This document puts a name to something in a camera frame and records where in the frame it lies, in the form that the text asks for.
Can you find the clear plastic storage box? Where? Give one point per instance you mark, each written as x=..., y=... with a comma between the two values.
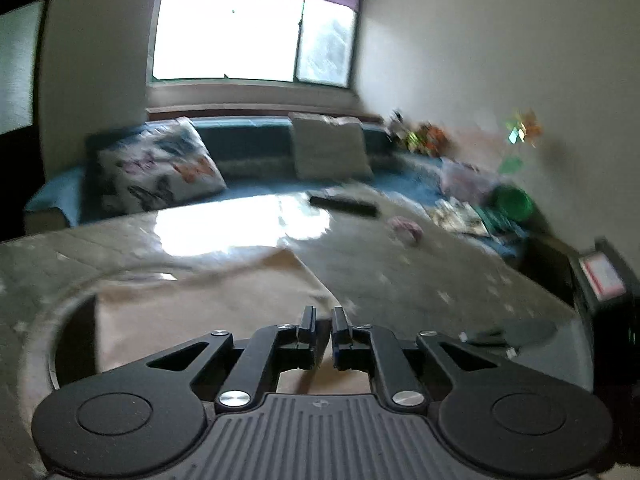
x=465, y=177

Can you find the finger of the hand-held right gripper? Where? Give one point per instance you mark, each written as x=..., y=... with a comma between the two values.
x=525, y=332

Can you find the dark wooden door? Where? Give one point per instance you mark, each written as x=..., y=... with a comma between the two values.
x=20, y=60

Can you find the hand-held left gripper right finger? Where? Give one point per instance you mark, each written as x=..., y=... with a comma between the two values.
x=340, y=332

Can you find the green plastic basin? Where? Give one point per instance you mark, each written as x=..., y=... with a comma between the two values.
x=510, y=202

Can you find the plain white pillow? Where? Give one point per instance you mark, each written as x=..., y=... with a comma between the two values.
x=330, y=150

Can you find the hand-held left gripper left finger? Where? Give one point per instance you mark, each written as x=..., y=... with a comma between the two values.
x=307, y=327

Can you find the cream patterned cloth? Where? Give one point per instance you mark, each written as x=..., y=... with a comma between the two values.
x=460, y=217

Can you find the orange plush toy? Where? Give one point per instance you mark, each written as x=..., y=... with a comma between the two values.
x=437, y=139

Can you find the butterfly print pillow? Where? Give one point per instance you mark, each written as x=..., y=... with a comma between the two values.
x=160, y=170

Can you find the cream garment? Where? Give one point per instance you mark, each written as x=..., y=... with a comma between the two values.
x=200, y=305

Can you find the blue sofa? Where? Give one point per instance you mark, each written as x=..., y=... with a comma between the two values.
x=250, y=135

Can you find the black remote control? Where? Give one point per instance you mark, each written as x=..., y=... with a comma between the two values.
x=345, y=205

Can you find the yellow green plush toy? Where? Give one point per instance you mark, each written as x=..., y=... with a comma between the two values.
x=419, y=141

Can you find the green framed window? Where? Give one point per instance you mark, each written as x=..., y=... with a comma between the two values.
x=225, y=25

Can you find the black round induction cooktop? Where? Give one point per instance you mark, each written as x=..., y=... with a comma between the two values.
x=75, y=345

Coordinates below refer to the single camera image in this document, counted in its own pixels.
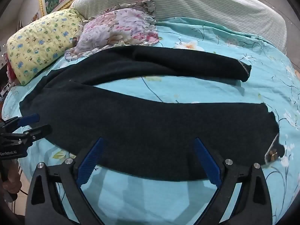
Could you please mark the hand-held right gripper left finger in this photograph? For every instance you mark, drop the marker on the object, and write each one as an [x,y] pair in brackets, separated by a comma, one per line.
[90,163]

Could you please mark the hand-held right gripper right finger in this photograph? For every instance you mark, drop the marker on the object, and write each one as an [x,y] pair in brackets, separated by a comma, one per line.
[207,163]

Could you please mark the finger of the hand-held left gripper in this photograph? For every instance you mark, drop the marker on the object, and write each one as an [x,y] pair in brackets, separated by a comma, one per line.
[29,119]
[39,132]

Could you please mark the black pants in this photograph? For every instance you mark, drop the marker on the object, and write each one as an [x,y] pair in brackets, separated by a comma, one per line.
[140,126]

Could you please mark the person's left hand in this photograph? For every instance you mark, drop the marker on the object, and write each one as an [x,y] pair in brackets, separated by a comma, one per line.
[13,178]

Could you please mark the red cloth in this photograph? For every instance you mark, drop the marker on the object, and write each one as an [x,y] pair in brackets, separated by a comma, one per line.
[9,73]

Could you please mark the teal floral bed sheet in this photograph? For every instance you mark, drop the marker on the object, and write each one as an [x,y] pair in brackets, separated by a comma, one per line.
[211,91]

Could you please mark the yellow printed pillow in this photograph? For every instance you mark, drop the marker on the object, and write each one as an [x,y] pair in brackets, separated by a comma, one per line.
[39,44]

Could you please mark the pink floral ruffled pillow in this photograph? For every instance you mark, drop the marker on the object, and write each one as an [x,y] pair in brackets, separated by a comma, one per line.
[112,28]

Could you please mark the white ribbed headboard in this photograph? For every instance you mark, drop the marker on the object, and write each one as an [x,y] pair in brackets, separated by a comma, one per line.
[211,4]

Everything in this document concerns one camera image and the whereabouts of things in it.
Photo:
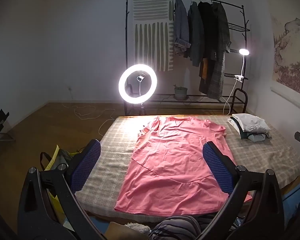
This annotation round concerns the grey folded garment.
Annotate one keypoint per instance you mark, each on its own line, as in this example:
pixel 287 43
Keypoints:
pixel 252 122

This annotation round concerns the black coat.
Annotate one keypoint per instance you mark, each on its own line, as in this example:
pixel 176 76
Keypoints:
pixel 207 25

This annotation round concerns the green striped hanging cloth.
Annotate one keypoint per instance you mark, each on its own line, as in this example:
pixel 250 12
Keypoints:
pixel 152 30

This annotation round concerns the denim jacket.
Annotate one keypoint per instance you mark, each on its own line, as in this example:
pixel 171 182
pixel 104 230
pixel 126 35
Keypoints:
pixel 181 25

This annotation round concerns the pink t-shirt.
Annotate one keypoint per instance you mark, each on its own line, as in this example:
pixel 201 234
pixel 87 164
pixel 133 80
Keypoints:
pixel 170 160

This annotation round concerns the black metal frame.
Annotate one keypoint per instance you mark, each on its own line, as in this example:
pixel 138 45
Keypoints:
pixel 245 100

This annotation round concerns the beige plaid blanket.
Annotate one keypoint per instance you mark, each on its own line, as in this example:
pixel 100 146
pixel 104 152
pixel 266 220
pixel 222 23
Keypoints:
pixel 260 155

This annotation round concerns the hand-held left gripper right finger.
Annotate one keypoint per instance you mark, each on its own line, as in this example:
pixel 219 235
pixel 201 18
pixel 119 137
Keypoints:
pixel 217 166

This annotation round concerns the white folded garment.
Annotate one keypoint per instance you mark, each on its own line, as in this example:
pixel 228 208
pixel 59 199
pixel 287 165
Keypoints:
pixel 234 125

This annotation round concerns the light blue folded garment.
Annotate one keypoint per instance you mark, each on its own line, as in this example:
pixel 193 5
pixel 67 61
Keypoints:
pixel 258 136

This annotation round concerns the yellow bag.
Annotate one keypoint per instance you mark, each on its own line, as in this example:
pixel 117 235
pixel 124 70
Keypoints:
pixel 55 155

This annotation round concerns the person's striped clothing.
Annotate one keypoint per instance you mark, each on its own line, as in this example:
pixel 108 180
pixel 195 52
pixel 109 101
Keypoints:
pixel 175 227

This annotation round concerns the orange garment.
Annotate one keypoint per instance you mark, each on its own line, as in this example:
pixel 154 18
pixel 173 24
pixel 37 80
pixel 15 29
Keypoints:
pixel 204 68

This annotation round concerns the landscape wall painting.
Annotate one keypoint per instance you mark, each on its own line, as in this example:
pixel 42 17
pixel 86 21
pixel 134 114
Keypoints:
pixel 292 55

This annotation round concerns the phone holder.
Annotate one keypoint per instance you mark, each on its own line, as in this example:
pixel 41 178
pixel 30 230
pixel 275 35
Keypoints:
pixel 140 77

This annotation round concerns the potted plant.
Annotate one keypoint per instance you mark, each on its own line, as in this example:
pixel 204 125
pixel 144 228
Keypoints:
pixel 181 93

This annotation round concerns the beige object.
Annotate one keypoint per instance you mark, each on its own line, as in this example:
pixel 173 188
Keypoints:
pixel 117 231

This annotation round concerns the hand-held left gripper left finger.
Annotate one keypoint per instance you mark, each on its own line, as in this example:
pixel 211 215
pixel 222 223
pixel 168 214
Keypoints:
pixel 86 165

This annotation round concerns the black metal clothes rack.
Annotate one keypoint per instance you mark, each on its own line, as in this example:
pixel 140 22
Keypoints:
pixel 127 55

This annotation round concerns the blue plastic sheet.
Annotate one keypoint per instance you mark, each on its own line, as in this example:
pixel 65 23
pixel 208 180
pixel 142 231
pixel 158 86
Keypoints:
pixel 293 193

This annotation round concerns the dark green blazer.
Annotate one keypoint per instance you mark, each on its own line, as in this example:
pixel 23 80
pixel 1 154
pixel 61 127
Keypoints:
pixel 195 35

- - - - - - -

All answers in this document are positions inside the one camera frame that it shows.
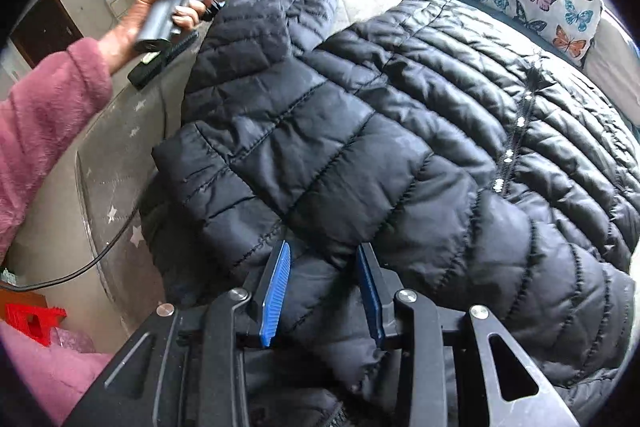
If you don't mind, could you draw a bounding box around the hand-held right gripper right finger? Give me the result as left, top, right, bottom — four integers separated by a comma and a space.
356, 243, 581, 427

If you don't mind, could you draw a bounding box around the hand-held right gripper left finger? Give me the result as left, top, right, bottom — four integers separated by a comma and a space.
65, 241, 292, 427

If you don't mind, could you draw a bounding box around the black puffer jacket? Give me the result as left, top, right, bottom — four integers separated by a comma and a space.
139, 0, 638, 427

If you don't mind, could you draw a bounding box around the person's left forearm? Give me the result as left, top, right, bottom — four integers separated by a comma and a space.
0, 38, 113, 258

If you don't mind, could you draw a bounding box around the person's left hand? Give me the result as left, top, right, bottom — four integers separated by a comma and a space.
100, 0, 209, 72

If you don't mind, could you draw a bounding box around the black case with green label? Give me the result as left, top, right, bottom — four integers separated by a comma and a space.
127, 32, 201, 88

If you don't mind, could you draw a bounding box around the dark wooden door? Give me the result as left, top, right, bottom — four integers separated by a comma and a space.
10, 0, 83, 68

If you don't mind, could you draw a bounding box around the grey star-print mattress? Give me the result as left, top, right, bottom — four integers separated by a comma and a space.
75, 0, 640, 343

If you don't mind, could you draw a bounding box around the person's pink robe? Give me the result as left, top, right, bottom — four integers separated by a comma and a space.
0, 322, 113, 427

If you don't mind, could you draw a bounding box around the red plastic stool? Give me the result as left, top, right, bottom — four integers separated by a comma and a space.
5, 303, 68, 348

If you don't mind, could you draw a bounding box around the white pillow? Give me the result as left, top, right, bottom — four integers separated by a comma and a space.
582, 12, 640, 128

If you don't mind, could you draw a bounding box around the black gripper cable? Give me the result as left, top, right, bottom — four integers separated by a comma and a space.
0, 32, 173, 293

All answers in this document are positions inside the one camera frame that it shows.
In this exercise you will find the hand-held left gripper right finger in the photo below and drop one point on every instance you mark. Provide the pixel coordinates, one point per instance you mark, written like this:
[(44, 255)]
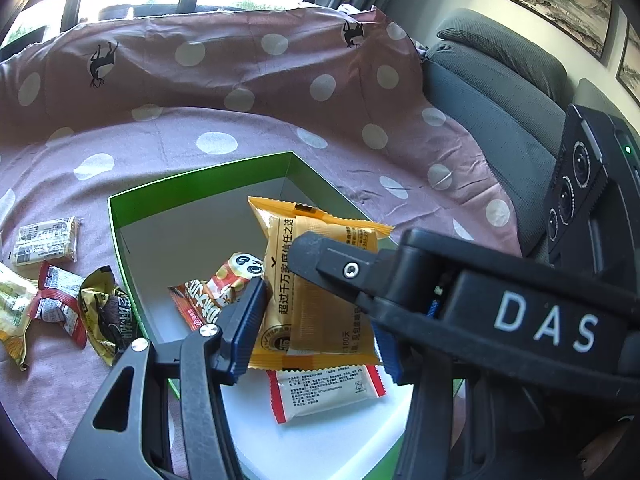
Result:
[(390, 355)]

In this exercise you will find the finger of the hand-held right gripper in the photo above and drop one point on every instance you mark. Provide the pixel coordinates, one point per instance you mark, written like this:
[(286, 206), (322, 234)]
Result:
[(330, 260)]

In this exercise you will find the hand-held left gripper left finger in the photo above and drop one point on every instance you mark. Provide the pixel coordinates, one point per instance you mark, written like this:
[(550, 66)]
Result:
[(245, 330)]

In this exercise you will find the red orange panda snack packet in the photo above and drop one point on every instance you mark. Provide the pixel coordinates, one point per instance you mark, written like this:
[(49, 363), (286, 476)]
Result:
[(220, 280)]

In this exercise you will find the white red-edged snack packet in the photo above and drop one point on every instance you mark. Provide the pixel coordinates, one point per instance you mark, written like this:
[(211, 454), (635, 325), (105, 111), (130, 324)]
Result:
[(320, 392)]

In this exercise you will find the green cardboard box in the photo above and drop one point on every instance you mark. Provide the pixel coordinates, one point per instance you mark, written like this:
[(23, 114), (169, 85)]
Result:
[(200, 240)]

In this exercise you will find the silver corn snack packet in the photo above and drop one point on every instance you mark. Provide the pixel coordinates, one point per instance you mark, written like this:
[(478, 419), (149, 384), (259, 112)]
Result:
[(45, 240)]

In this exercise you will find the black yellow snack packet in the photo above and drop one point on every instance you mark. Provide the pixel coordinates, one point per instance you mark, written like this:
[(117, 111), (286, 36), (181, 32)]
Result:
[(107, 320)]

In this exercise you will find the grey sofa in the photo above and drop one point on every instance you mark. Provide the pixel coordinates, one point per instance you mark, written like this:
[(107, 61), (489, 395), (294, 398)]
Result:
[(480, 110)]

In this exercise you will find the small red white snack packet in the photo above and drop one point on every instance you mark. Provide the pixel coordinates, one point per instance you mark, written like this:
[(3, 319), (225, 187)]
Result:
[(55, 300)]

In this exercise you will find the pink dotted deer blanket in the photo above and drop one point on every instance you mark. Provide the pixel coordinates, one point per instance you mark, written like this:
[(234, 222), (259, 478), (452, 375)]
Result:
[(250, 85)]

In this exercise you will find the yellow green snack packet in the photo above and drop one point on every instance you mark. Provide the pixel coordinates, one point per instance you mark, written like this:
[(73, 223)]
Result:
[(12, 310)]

- - - - - - -

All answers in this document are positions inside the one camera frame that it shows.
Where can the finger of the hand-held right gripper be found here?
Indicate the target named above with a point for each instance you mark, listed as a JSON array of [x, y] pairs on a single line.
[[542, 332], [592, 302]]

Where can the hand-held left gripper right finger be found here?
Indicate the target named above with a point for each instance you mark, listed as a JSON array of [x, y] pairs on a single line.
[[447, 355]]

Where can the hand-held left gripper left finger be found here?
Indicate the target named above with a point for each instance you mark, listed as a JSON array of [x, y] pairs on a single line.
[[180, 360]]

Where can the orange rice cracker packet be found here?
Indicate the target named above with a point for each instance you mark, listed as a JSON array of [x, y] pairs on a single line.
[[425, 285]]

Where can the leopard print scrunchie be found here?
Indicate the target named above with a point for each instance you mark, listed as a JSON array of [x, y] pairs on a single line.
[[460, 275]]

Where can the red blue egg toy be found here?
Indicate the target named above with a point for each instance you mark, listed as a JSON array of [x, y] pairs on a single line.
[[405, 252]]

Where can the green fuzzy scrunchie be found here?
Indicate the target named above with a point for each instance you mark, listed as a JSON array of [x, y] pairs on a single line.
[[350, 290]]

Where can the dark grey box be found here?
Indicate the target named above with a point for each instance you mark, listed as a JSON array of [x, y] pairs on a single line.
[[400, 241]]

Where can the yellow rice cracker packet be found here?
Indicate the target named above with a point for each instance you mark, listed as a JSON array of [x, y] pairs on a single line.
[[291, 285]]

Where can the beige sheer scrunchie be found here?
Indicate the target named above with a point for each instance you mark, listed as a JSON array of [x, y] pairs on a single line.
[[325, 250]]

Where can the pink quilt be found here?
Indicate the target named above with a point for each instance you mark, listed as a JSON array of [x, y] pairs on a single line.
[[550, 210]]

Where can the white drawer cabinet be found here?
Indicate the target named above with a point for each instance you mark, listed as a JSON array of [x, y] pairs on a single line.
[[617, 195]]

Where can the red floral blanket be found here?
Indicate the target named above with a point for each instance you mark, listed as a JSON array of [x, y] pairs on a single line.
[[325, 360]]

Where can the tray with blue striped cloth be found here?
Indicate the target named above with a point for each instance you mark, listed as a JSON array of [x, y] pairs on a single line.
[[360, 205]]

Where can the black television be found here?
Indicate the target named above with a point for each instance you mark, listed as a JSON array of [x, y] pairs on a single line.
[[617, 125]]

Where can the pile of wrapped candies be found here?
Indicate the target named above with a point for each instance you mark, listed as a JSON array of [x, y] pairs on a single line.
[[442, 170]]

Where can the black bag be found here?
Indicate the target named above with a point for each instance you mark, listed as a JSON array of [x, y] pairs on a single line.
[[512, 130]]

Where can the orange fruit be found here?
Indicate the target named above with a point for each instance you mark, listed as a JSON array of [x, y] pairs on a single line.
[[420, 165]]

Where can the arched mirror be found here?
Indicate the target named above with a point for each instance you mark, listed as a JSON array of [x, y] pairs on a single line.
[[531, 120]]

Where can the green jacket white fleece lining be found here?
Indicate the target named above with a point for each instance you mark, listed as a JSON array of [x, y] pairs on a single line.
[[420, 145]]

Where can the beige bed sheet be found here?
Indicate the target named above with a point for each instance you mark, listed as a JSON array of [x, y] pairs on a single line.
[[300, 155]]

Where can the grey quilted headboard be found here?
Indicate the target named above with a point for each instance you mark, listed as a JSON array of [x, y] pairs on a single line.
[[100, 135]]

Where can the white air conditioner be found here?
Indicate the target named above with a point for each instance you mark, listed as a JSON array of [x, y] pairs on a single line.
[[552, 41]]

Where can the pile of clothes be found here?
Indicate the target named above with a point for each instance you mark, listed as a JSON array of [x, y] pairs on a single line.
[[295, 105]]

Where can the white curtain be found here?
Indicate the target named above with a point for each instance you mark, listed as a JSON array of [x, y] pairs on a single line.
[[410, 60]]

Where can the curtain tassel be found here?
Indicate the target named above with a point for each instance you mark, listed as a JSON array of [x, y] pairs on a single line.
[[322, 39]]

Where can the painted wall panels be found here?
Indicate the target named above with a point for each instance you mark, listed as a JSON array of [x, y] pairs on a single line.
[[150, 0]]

- - - - - - -

§ TASK REQUIREMENTS
Should a line in the material contain "pile", copy it.

§ EXERCISE ANSWER
Where can the pile of wrapped candies be found here?
Where can the pile of clothes be found here?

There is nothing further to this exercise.